EX-5.1 2 ex_821317.htm EXHIBIT 5.1 ex_821317.htm

Exhibit 5.1

 

 

w01.jpg

100 Peabody Place

Memphis, TN 38103

(901) 543-5900

 

 

May 21, 2025

 

Whitestone REIT

2600 South Gessner, Suite 500

Houston, Texas 77063

 

Re:         Registration Statement on Form S-8 relating to the Whitestone REIT 2018 Long-Term Equity Incentive Ownership Plan, as amended (the “Plan”)

 

Ladies and Gentlemen:

 

We have acted as counsel to Whitestone REIT, a Maryland real estate investment trust (the “Company”) in connection with the preparation of the Registration Statement on Form S-8 (the “Registration Statement”) relating to the Whitestone REIT 2018 Long-Term Equity Incentive Ownership Plan, as amended by the First Amendment to the 2018 Long-Term Equity Incentive Ownership Plan (as amended, the “Plan”), filed by the Company with the Securities and Exchange Commission covering an aggregate amount of up to 2,250,000 common shares of beneficial interest (the “Common Shares”), par value $0.001 per share, of the Company issuable pursuant to the Plan. 

 

In connection with this opinion, we have examined and relied upon such records, documents, certificates, and other instruments as we have deemed necessary or appropriate in order to express the opinions hereinafter set forth.
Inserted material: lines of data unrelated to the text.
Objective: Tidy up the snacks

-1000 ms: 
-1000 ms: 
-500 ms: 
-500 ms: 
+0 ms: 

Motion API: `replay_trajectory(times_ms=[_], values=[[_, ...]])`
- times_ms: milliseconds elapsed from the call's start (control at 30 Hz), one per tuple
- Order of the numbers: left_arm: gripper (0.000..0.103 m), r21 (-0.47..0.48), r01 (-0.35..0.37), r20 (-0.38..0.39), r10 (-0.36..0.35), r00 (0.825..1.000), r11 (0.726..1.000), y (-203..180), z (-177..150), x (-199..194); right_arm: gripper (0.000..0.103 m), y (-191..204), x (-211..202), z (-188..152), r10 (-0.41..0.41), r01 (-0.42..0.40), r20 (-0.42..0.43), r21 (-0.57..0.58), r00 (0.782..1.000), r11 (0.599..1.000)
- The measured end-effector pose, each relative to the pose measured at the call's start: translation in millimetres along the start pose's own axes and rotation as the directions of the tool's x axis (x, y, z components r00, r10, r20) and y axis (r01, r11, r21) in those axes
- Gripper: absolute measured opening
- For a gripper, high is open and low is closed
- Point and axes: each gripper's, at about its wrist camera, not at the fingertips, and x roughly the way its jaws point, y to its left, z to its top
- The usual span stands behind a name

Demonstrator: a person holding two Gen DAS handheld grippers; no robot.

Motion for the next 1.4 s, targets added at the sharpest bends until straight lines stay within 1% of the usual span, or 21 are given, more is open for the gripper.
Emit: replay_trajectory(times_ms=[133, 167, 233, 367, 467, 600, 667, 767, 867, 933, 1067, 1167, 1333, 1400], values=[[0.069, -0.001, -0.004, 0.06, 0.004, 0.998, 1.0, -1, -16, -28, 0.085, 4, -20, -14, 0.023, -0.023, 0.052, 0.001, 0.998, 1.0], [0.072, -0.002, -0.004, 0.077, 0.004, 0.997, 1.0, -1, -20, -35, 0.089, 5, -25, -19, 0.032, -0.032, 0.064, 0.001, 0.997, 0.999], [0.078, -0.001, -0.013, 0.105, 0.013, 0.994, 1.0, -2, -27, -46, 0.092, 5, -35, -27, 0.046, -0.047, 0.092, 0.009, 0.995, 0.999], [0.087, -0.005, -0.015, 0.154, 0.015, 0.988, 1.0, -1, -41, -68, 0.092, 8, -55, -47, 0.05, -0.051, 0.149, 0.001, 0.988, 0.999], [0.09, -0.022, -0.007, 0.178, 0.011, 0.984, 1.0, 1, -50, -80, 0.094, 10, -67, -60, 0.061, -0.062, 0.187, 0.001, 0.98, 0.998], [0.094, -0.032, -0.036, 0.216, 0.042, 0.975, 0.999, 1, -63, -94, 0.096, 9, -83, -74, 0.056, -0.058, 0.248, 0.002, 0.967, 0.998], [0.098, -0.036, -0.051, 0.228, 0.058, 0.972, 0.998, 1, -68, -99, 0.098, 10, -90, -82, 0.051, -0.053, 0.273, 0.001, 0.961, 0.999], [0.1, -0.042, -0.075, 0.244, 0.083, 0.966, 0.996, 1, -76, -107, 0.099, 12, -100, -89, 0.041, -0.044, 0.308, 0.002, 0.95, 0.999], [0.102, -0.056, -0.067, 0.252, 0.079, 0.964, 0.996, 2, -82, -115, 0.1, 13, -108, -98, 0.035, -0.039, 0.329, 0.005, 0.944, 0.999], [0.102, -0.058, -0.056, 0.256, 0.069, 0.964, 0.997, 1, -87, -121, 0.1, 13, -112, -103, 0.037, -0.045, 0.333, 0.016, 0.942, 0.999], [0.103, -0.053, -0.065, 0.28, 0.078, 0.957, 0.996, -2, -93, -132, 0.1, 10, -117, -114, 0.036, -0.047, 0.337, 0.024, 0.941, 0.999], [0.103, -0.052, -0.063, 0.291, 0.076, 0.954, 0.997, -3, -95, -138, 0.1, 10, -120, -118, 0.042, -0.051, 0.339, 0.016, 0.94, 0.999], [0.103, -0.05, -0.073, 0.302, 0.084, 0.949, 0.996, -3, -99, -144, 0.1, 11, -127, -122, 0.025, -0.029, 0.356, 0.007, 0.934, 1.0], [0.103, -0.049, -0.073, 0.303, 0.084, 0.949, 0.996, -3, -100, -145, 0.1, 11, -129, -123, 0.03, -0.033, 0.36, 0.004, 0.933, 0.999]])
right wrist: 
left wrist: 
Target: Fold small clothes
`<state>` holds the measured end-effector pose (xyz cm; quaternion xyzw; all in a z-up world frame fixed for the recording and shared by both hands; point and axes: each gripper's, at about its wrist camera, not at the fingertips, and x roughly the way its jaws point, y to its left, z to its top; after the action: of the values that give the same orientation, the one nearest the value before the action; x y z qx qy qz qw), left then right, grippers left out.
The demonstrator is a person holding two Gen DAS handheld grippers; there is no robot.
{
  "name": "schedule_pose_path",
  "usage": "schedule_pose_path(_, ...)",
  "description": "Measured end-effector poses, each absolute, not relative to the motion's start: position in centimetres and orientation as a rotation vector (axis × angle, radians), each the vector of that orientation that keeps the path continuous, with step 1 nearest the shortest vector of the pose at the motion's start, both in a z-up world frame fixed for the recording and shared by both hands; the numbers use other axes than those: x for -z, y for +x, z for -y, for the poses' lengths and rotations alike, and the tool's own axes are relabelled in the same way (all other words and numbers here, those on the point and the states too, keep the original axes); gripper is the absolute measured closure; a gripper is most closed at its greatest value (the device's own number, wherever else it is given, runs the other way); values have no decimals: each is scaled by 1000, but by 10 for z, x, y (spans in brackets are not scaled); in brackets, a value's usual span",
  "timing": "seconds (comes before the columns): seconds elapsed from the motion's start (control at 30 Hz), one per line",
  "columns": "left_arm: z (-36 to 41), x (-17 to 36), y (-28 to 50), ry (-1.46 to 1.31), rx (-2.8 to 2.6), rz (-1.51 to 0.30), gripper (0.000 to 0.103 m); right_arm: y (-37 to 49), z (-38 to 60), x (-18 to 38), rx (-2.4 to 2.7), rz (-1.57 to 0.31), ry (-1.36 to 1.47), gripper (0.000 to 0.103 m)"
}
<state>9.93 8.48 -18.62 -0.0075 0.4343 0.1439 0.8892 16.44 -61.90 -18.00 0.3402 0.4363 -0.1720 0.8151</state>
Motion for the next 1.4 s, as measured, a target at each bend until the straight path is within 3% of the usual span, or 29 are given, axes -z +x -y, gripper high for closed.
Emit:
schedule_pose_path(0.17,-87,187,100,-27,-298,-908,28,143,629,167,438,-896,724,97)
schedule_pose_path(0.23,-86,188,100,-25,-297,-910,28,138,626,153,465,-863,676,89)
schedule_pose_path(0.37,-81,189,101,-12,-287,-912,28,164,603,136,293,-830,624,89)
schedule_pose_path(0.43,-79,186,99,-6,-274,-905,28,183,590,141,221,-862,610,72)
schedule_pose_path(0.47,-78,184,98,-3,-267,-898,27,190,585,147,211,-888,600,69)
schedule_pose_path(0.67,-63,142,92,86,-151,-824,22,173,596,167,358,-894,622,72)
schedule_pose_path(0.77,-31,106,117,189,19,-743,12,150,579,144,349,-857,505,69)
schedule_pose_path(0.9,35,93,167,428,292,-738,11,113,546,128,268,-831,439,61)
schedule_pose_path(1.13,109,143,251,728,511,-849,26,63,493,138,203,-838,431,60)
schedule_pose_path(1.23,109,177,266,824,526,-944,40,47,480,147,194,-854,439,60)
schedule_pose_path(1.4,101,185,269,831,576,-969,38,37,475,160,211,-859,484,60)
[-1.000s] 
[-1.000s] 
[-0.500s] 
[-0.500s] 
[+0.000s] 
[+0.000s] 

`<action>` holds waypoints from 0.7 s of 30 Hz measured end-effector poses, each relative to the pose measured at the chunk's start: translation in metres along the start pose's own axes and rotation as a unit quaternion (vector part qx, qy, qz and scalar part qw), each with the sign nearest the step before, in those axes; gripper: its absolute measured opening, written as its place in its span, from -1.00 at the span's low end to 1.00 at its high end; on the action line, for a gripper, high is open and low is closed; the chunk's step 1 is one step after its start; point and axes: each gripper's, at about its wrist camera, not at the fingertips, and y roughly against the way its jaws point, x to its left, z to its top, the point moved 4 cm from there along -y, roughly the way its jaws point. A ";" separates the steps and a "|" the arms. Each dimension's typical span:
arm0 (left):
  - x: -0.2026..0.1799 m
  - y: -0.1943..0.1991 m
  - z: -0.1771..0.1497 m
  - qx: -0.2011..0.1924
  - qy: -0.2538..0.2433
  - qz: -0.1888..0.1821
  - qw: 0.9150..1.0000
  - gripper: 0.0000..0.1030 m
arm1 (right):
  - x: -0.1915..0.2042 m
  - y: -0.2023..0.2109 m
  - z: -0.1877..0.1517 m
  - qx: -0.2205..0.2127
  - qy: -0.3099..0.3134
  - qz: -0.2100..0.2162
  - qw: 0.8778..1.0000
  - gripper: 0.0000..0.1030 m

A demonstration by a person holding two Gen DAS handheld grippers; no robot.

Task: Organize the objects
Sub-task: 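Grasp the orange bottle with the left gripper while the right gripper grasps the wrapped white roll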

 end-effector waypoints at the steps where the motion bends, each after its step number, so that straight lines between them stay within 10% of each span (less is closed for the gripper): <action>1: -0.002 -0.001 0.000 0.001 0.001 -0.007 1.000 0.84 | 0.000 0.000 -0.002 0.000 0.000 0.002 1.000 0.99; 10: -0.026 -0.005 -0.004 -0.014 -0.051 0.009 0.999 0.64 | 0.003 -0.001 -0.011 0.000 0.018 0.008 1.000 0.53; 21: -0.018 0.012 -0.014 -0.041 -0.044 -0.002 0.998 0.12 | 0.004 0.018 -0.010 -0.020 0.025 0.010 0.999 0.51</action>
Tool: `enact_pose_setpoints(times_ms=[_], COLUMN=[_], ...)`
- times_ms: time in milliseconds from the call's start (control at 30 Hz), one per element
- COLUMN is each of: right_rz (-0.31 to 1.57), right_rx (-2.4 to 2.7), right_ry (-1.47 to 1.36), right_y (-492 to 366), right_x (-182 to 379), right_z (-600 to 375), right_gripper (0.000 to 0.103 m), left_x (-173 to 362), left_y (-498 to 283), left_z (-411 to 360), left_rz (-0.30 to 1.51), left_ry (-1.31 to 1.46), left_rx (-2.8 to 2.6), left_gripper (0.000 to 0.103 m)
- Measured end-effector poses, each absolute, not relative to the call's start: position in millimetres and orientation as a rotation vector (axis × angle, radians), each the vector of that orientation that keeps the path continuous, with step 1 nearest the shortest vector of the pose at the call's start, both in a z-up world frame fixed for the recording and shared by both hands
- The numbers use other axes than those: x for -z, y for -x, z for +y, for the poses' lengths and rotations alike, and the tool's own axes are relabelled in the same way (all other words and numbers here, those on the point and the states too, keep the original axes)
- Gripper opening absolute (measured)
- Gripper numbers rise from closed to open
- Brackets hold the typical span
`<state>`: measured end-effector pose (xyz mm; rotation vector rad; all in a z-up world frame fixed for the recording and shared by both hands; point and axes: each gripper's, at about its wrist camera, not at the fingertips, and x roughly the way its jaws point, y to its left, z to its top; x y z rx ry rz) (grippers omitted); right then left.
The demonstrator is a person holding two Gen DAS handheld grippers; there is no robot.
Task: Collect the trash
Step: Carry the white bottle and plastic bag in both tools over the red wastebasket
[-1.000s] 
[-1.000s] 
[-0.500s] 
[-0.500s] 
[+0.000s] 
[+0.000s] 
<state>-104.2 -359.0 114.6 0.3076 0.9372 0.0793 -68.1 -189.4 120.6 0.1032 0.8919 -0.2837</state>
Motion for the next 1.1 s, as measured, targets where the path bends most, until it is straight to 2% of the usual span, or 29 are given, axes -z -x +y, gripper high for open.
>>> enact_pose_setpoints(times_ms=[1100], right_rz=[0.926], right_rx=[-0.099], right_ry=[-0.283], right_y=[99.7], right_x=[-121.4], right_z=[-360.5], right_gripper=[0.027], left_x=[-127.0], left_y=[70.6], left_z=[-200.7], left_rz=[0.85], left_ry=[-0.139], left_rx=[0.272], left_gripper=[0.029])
We have also assumed the legal capacity of all natural persons, the genuineness of all signatures, the authenticity of all documents submitted to us as originals, the conformity to original documents of all documents submitted to us as copies, the authenticity of the originals of such latter documents, the legal competence of all signatories to such documents, and, except to the extent we express an opinion as to due authorization in the next paragraph of this letter, the due authorization, execution and delivery of all documents by the parties thereto. As to various questions of fact relevant to the opinion expressed herein, we have relied upon, and assume the accuracy of, certificates and oral or written statements and other information of or from public officials and officers and representatives of the Company.

 

Based upon and subject to the foregoing qualifications, assumptions and limitations and the further limitations set forth below, we are of the opinion that the Common Shares issuable in connection with the Plan have been duly authorized and, when issued in accordance with the terms of the Plan, will be legally issued, fully paid and non-assessable.

 

The opinion expressed above is limited to the Maryland General Corporation Law.

 

This opinion is limited to the specific issues addressed herein, and no opinion may be inferred or implied beyond that expressly stated herein.

 

This opinion is furnished to you in connection with the filing of the Registration Statement. Our opinion is rendered as of the date hereof and we assume no obligation to advise you of changes in law or fact (or the effect thereof on the opinion expressed herein) that hereafter may come to our attention.

 

We hereby consent to the filing of this opinion with the Securities and Exchange Commission as Exhibit 5.1 to the Registration Statement. In giving this consent, we do not thereby admit that we are in the category of persons whose consent is required under Section 7 of the Securities Act of 1933, as amended, or the rules and regulations of the Securities and Exchange Commission.